El profesor Joshua Landis, director del Centro de Estudios para Oriente Medio de la Universidad de Oklahoma, ha dado tres razones por las que no hay perspectivas de que el mandato alauí en Siria finalice antes de 2013: porque son demasiado fuertes comparados con la oposición y cuentan con un ejército profesional que no se ha visto afectado significativamente; porque el fraccionamiento de la oposición ha hecho que ésta no pueda organizarse con un ejército capaz de derrotar a las fuerzas armadas oficiales y porque la comunidad internacional tampoco está dispuesta a intervenir militarmente en contra de Al Asad.

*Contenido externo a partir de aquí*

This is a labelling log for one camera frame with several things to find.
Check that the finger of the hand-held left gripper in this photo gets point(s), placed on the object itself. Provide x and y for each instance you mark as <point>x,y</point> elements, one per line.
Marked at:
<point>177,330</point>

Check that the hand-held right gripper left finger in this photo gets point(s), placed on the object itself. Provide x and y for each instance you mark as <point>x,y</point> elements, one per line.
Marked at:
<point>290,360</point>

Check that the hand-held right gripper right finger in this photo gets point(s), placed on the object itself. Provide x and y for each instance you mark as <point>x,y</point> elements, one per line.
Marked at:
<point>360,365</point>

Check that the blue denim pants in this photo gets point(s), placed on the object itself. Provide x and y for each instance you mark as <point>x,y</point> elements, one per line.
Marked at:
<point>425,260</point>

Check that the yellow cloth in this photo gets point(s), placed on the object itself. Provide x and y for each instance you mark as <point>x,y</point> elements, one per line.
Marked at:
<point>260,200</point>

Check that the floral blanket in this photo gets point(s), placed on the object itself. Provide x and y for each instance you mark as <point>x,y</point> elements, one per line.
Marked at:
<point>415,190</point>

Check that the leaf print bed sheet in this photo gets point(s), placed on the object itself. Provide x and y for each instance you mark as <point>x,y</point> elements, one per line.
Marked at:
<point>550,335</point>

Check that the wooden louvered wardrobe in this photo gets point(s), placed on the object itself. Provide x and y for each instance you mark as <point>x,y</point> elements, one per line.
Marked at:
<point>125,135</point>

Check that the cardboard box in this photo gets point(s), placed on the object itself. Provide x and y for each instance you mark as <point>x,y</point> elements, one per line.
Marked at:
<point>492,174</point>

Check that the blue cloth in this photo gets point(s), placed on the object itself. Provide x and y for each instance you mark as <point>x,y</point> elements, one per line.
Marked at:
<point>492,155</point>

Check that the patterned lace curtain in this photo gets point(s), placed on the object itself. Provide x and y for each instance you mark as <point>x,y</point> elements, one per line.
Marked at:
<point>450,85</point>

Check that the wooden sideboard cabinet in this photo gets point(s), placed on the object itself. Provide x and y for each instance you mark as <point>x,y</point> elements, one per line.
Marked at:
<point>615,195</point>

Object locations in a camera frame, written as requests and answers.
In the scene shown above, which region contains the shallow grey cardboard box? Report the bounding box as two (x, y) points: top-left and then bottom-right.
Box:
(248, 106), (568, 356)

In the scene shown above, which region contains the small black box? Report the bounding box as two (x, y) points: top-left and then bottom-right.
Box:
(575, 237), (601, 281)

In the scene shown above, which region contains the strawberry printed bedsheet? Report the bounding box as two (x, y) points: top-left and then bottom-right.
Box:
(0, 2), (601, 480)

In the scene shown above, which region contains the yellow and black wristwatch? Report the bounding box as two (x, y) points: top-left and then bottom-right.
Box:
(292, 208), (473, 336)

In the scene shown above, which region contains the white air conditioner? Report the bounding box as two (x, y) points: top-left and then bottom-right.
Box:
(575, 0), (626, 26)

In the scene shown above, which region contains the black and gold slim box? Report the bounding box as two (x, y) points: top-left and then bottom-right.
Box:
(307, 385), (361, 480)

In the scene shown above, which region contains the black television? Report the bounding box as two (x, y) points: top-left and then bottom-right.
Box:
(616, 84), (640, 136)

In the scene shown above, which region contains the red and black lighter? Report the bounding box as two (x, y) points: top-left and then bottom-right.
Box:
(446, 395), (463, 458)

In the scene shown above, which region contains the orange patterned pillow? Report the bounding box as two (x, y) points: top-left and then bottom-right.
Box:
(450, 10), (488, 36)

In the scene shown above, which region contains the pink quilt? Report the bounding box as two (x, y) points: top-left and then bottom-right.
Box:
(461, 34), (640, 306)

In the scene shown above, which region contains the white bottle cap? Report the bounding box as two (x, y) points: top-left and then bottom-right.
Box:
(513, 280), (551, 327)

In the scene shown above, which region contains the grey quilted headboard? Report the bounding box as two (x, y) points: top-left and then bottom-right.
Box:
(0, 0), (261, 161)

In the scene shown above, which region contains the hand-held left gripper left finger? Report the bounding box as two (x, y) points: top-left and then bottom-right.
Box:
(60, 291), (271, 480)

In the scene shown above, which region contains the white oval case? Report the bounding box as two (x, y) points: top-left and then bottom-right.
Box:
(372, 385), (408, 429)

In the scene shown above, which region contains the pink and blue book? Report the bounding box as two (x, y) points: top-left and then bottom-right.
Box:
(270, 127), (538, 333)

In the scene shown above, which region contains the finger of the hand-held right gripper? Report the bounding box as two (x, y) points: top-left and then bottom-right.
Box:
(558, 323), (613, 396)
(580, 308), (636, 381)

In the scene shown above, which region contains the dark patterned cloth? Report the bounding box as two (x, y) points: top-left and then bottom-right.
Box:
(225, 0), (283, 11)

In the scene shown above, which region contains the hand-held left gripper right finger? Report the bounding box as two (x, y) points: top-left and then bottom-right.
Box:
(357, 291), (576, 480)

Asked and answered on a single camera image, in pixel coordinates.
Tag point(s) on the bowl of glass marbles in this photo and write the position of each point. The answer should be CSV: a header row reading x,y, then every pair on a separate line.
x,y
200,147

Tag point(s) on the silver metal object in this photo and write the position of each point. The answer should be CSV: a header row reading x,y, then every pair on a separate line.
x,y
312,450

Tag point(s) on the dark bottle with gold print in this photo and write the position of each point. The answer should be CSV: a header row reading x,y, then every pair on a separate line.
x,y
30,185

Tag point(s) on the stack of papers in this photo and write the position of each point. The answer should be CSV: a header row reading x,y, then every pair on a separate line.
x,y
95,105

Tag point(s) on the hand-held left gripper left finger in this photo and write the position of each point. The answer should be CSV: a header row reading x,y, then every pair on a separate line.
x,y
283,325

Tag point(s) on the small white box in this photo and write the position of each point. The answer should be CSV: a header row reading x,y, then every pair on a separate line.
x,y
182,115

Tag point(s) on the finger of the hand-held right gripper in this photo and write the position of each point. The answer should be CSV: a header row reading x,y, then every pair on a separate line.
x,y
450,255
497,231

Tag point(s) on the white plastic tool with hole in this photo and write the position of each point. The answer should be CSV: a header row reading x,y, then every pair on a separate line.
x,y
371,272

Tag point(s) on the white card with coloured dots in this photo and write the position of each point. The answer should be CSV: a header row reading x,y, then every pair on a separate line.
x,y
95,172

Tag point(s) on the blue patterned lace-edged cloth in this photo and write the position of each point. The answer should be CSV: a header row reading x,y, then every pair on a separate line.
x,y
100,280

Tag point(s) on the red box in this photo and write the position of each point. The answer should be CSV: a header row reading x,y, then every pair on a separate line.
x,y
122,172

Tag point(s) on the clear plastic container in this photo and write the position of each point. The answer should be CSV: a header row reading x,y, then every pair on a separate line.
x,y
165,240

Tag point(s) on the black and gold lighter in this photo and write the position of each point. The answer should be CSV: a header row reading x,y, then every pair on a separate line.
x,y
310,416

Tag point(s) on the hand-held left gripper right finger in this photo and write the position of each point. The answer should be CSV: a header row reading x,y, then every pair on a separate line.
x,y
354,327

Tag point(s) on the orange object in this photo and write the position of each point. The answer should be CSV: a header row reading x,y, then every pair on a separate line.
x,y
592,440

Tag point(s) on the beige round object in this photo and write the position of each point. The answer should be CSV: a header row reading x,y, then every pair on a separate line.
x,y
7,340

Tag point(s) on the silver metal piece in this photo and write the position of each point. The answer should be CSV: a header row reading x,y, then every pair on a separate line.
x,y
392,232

Además, Siria se ubica en un punto geoestratégico, político y económico que tiene en jaque la acción de la comunidad internacional. Ignacio Gutiérrez de Terán, especialista en el mundo árabe e islámico de la Universidad Autónoma de Madrid, ya lo ha explicado para este diario: “Occidente, por un lado, teme por el futuro de su gran bastión en la zona, Israel, y no ve una alternativa política dúctil; para Rusia y China, por otro, se dirime en Siria el futuro de los recursos de Oriente Medio y, en esencia, la hegemonía mundial. Irán y Turquía tienen sus propios cálculos, más palpables en el caso de la primera, y Arabia Saudí y sus aliados árabes quieren debilitar a Teherán a través del hundimiento progresivo de su aliado sirio”.
A todas estas, lo cierto es que ya van alrededor de 13 mil civiles que pagan el precio de la creciente confusión. El conflicto sirio ya superó el marco de la llamada Primavera Árabe y no están claros los objetivos revolucionarios . La ONU apenas advierte que el país camina de manera inminente hacia una guerra civil.